**WHAT THE EXERCISE ASKS:**
In the material below, which lines hold the word "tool"? Pick each one out.

**RECORDED INFORMATION:**
==*==
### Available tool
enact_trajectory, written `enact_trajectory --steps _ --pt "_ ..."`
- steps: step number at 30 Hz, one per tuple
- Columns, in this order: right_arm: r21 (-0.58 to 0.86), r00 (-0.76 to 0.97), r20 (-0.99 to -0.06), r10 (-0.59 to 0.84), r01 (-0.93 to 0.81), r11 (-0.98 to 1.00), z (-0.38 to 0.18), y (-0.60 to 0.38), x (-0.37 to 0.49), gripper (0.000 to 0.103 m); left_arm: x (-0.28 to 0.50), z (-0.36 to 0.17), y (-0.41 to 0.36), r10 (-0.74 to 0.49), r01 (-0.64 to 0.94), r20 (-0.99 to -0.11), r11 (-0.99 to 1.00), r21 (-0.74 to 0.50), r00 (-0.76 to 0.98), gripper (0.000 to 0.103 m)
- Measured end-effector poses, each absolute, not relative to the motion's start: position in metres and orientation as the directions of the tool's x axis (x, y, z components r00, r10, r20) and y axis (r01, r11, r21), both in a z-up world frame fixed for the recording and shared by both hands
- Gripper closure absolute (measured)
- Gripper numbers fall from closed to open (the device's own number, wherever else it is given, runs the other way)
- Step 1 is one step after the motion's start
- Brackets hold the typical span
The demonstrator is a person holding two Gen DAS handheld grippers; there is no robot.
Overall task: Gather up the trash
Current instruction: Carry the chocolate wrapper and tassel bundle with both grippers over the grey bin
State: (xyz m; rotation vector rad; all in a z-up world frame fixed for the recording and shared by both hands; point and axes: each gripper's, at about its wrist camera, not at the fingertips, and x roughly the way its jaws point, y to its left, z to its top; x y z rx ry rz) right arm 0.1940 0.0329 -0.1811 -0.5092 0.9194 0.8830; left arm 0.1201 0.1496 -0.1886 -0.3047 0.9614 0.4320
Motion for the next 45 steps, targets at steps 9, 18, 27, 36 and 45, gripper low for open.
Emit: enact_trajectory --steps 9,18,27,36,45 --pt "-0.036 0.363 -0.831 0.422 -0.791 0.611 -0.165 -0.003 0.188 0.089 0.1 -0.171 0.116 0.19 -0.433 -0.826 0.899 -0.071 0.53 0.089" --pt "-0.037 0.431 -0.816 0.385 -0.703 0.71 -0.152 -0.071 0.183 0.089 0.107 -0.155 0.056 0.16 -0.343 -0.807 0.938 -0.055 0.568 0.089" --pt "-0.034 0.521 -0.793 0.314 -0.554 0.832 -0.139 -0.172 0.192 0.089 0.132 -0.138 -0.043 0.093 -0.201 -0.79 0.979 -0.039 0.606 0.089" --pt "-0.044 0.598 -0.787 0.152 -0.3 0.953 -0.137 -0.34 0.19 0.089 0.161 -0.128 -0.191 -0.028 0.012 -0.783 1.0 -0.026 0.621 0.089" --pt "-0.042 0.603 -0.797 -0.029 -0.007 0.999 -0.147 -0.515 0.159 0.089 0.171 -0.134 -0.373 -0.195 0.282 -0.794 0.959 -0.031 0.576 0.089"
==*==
**TASK RESULT:**
### Available tool
- Measured end-effector poses, each absolute, not relative to the motion's start: position in metres and orientation as the directions of the tool's x axis (x, y, z components r00, r10, r20) and y axis (r01, r11, r21), both in a z-up world frame fixed for the recording and shared by both hands

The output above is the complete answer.